* ACTIVITY
Exactly how many lines in this data contain the word "photo"? Only the number should be given.

[Saved entries]
* * * *

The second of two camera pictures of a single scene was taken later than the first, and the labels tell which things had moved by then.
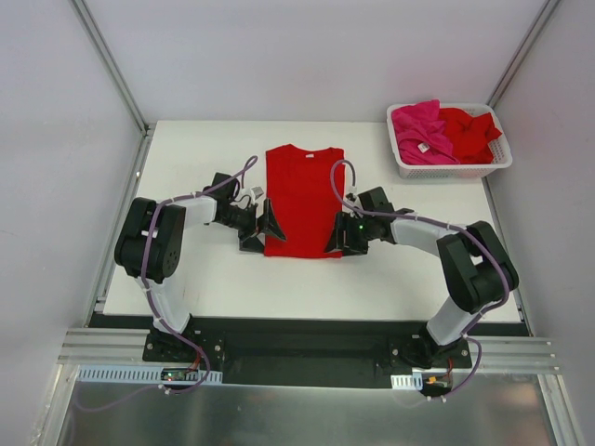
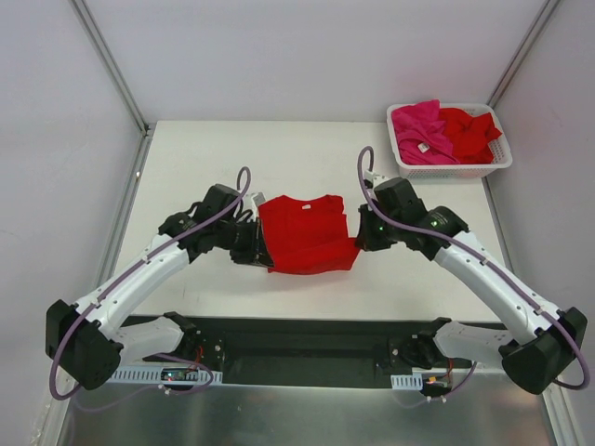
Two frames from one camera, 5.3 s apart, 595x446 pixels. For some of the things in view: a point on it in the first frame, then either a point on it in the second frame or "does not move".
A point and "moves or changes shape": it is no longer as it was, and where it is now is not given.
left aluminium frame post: [142, 123] does not move
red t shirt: [306, 189] moves or changes shape
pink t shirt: [421, 135] does not move
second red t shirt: [470, 135] does not move
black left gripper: [254, 230] → [258, 246]
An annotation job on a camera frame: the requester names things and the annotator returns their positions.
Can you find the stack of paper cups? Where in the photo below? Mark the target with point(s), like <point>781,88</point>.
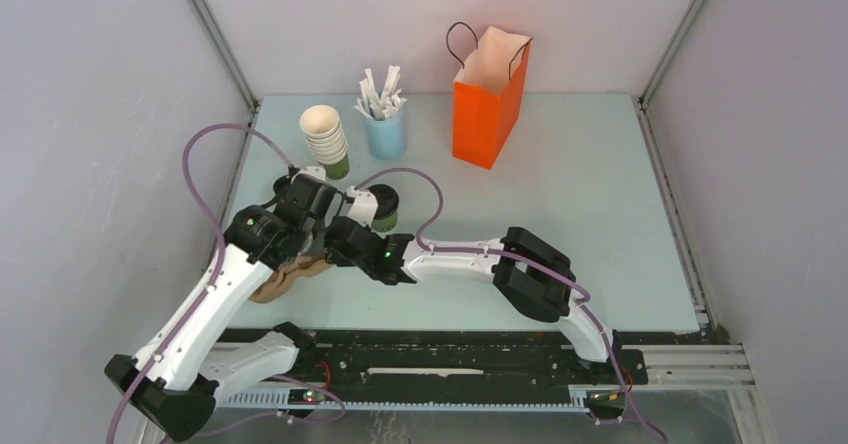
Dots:
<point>325,137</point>

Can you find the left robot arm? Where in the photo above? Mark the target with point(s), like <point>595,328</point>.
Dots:
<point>176,380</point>

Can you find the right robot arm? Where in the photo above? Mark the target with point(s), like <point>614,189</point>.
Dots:
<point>533,276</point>

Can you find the green paper coffee cup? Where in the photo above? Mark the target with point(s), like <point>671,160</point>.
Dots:
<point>385,223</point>

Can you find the light blue holder cup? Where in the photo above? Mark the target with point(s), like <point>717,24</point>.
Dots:
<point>387,139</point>

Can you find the orange paper bag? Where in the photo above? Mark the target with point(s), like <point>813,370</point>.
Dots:
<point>487,93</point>

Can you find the black metal base rail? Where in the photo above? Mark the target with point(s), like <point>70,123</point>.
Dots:
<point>527,371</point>

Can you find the brown cardboard cup carrier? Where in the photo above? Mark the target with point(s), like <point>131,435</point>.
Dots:
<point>283,279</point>

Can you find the white stirrer packets bundle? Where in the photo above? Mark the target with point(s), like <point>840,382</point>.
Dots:
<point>380,103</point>

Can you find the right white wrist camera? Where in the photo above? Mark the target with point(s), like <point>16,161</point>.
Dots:
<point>363,205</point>

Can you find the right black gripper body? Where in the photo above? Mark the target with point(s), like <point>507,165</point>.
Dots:
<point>338,260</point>

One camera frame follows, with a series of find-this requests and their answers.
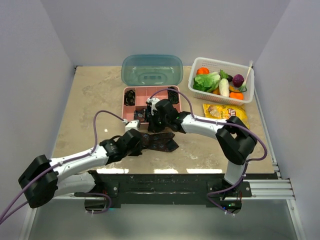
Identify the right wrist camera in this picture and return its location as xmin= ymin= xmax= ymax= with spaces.
xmin=146 ymin=97 xmax=160 ymax=111

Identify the dark dotted rolled tie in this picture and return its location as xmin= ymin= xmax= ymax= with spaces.
xmin=167 ymin=86 xmax=179 ymax=105

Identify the maroon blue-flowered tie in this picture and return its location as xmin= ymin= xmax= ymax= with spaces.
xmin=141 ymin=132 xmax=179 ymax=153

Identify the orange toy carrot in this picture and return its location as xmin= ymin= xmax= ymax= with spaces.
xmin=229 ymin=92 xmax=244 ymax=101

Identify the teal translucent plastic lid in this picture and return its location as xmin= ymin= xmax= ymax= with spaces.
xmin=121 ymin=54 xmax=184 ymax=87

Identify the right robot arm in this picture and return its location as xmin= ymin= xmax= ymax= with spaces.
xmin=146 ymin=97 xmax=257 ymax=197

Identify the yellow chips bag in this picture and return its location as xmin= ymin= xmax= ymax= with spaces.
xmin=202 ymin=103 xmax=250 ymax=129

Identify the white toy cabbage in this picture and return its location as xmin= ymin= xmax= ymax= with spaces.
xmin=218 ymin=78 xmax=230 ymax=98

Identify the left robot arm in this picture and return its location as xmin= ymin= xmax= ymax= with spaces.
xmin=18 ymin=129 xmax=143 ymax=209

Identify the navy orange floral rolled tie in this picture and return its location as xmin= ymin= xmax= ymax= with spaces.
xmin=133 ymin=108 xmax=147 ymax=123

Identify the white plastic basket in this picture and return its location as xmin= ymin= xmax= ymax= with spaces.
xmin=188 ymin=57 xmax=255 ymax=106

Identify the dark toy eggplant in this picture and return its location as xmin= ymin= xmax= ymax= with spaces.
xmin=219 ymin=69 xmax=233 ymax=82

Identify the orange toy pumpkin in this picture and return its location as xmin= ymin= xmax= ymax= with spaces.
xmin=196 ymin=67 xmax=210 ymax=75

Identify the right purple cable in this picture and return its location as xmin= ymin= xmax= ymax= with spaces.
xmin=148 ymin=88 xmax=268 ymax=217

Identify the purple toy cabbage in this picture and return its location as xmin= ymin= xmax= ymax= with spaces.
xmin=232 ymin=74 xmax=245 ymax=88

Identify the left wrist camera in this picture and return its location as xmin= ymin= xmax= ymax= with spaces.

* * * *

* SOLUTION FOR THIS EXERCISE
11